“One size fits all” Traditional Courts Bill negates rural diversity

The centenary of the Natives Land Act of 1913 offers the opportunity for critical reflection on its material and social legacies that continue to shape the lives of millions of South Africans. This moment also demands interrogation of current and proposed legislation on land, especially how present state interventions respond to past injustices.

The public submissions in 2008 and 2012 to Parliament on the Traditional Courts Bill (TCB) offer precisely such insights. The submissions on the TCB provide valuable insights into the diversity of experiences as people communicated in their own voices how they have accessed land and how the TCB would influence their tenure security and claims to land.

This diversity disrupts the idea that customary law can be approached through a “one size fits all” framework, as presented in the TCB, or that there is a singular experience of land rights among black people who live in rural areas. The TCB’s imposition of uniform traditional leadership structures throughout the former Bantustans destabilises existing practices of customary law, which the submissions reveal as varied and responsive to conditions in particular contexts.

Many submissions argued that because land is an entitlement under customary law, people’s claims to their land are embedded in custom. By empowering traditional leaders to be the interpreters of custom and allowing them to deny customary entitlements as a form of punishment, the TCB threatens land rights and tenure security.

Monoko Thomas Moshitoa from the Bakone Development Forum in Rakgwadi, Limpopo, described the potential effects of the TCB’s elevation of chiefly powers: “This provision is worse than anything we had under apartheid. The big stick of Bantustan chiefs was always the threat of eviction.

“But under proper customary law no one can be evicted or deprived of land unless a pitso (general meeting) of the whole community agrees. That central protection, which is at the heart of the democratic nature of customary law, is changed by this bill.. [The Bill would empower] a chief, as presiding officer of a traditional court… [to] strip people of their customary entitlements to land and other resources.”

Moshitoa, like many other authors of submissions, argued that the democratic values embedded in customary law have long promoted accountability and allowed people to influence the development of custom from the bottom up. The TCB removes these accountability structures and processes of engagement, in the process distorting the very custom that the Bill is intended to protect.
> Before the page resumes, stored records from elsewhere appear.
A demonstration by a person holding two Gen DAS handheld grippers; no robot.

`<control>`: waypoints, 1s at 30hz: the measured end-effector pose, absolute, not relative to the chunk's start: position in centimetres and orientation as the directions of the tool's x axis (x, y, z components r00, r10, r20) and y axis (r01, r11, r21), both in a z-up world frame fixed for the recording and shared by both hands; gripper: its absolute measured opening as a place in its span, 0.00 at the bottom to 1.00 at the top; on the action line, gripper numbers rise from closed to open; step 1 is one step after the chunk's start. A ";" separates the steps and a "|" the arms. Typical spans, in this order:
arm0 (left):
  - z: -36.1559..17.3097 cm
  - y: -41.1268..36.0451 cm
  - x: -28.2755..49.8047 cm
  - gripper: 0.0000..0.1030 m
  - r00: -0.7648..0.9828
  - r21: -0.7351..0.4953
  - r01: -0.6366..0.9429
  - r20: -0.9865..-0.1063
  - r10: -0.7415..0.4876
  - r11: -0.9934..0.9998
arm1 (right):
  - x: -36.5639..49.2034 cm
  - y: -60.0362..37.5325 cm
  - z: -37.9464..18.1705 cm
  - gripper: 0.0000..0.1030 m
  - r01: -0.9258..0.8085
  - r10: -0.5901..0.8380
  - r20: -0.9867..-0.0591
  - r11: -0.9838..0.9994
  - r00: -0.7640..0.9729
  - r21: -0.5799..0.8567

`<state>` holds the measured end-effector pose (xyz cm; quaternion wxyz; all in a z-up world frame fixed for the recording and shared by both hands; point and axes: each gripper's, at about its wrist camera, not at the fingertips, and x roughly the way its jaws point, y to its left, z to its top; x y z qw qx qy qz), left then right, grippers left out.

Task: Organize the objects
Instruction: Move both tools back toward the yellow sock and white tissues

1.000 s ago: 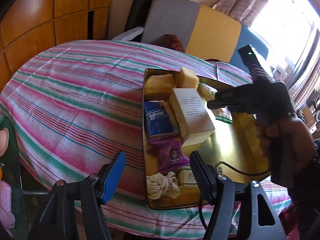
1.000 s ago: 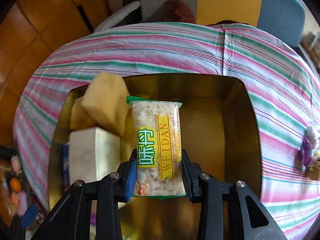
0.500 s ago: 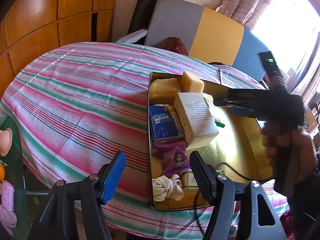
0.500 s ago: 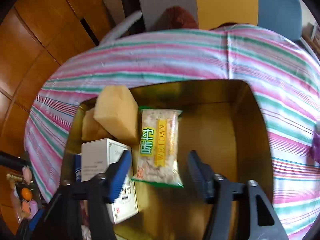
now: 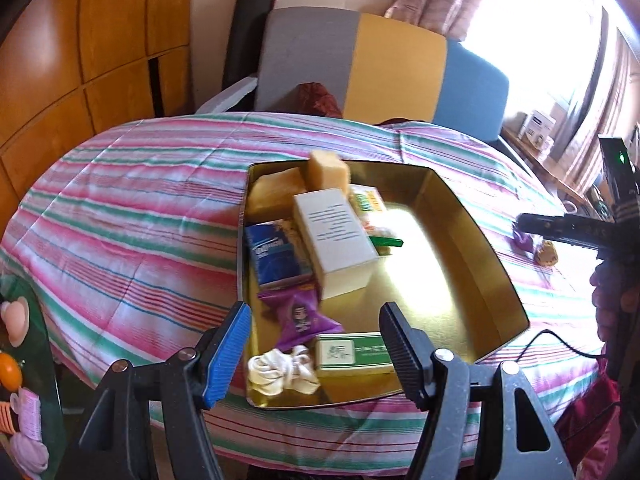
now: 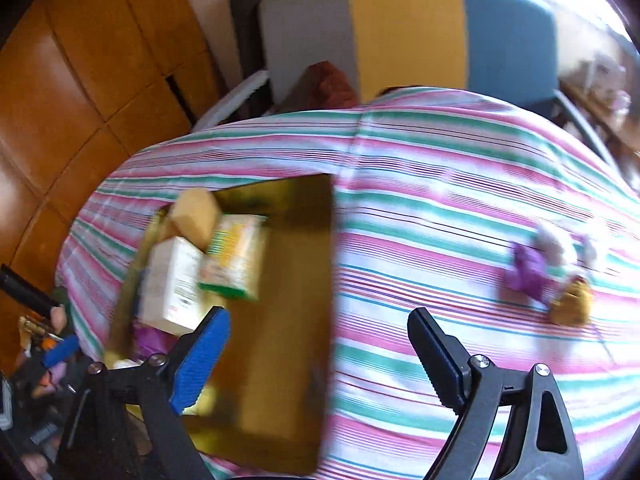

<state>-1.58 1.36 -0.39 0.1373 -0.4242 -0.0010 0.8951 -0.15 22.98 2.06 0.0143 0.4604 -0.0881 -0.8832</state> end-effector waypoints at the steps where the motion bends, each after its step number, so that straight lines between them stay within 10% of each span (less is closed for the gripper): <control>1: -0.2 1.9 -1.5 0.65 -0.602 -0.111 -0.256 -0.759 0.249 -0.960 | 0.4 24.2 2.1 0.88 -0.081 -0.085 -0.812 -0.984 -0.577 0.161; 16: 0.6 11.7 -1.2 0.66 -0.550 -0.013 -0.450 -0.783 0.289 -0.893 | 5.8 45.2 -0.1 0.95 -0.544 0.212 -0.793 -0.821 -0.570 0.171; 30: 0.3 24.1 -4.2 0.61 -0.382 -0.108 -0.622 -0.823 0.421 -0.776 | 9.2 51.5 -2.6 0.95 -0.700 0.102 -0.789 -0.541 -0.605 0.467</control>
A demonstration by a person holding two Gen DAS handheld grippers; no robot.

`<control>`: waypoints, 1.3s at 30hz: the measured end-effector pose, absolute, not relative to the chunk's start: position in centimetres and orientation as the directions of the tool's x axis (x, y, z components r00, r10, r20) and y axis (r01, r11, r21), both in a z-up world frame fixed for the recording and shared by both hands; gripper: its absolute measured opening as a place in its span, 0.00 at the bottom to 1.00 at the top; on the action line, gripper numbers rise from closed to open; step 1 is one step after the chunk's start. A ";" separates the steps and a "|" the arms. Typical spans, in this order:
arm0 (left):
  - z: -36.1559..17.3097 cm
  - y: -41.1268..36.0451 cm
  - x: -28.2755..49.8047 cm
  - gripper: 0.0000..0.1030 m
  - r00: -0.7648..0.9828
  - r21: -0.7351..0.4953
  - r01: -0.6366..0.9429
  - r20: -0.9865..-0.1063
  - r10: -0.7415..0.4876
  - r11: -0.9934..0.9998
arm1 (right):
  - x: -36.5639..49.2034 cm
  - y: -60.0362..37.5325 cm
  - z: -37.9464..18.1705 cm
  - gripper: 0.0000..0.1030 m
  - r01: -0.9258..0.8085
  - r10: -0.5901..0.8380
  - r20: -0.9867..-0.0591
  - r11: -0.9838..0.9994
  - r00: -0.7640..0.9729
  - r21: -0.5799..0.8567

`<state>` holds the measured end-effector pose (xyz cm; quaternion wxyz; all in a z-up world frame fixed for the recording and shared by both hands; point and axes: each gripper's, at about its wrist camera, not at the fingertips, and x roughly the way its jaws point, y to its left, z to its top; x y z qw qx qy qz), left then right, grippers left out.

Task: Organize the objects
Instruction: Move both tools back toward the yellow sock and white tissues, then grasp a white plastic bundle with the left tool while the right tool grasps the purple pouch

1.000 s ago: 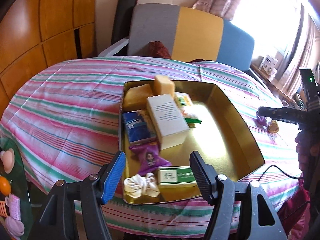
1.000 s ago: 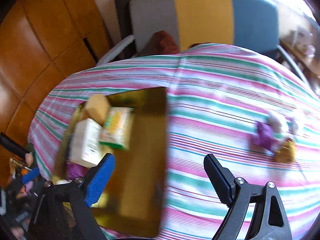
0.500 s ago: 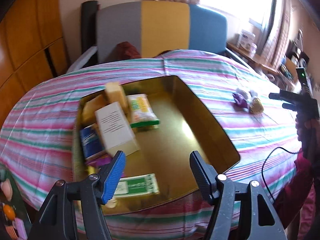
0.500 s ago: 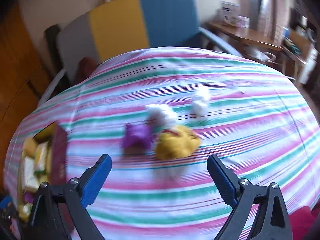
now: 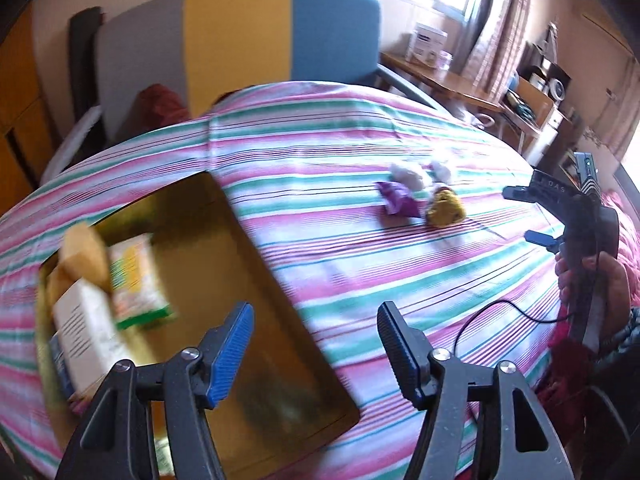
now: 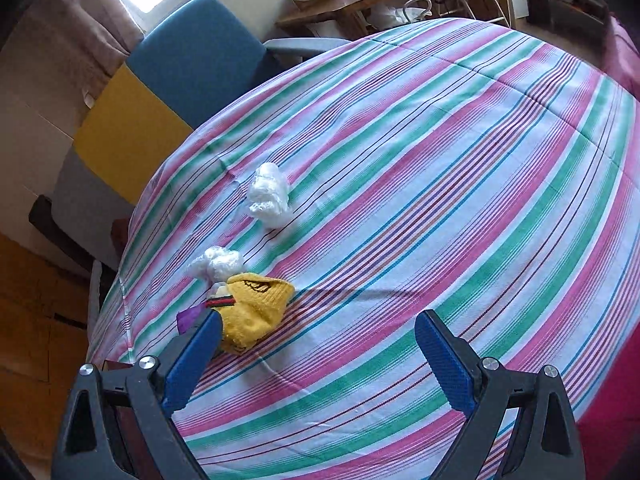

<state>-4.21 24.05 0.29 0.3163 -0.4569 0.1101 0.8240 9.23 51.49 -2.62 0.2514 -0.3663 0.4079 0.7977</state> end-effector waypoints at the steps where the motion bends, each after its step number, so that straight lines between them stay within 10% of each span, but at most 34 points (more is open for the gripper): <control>1: 0.2 25.0 -4.4 0.60 -0.372 -0.110 -0.632 -0.826 0.424 -0.768 | 9.2 51.5 -2.6 0.95 -0.697 0.099 -0.787 -0.539 -0.609 0.473; 17: -2.9 39.8 -12.8 0.52 -0.130 -0.322 -0.638 -0.850 0.510 -0.699 | 9.6 51.4 -3.0 0.97 -0.646 0.010 -0.750 -0.516 -0.661 0.562; 39: -8.4 50.1 -17.9 0.41 -0.097 -0.293 -0.650 -0.883 0.459 -0.701 | 8.9 50.9 -3.7 0.97 -0.626 -0.053 -0.765 -0.540 -0.642 0.562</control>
Speaking to the violent, forceful removal of people from their land under colonialism and apartheid, many submissions described the ways that land has been re-acquired through land restitution claims after 1994. In these submissions people expressed concern about the TCB’s potential to reverse democratic gains by allowing traditional leaders control over such reclaimed land.

Andries Sihlangu of the Manyeleti Land Claim group explains that the TCB “has implications for our land that we have claimed to be included under the jurisdiction of a chief who… (was) not a beneficiary to the land that is to be restored to us. All this takes us back to what we were fighting for under apartheid…[L]et the claimed land… belong to the land claimants and beneficiaries… The traditional leader must remain in power only on the land that was demarcated his jurisdiction.”

Private land owners whose land falls within the boundaries of the former Bantustans, where the TCB would have effect, argued that the Bill would perpetuate the racial discrimination and vulnerability of the past by making them subjects rather than citizens. The Moletji Community Property Association explained: “Our forefathers purchased the land we are currently occupying…[T]he apartheid regime took away our title holders’ status and put us under a chief of a tribe that we have never been part [of] and [that] did not contribute… [to the] purchase of the land…

“We do not understand why the government that we voted to replace the racist regime that hated black people in favour of whites will support a Bill of this nature that only affects Black people who own land in the rural areas, whilst white counterparts who are our neighbours are not affected like us.”

Because of the poor consultation process in the development of the TCB, the Bill does not address the complexity of land rights in rural areas and threatens the rights of all the groups described above. The experiences detailed in the submissions highlight that there is no singular tradition or custom among black people that can be reduced to one conception of hierarchy, governance and organisation, as put forward in the TCB.

Importantly, there is no “one way” through which groups and individuals have acquired and held land in South Africa. Rather, there are complex, historically rooted conceptions of and relationships to land rights around the country. These conceptions and relationships correspond with the diverse ways that Africans acquired, were stripped of, regained and retained land in different moments in South African history.

When forums for discussing the content of customary law are closed off to the majority of people living under customary law then these forums cannot be expected to reflect their realities, needs and interests. Addressing the legacy of the 1913 Land Act demands examining the processes through which land exploitation and dispossession were carried out, so as not to reproduce these processes.

Central to this is the development of inclusive consultative processes that allow legislation to respond to the challenges of land insecurity today. Consultation should meaningfully speak to the lived realities of people who were silenced under apartheid and who continue to struggle to have their voices heard under democracy.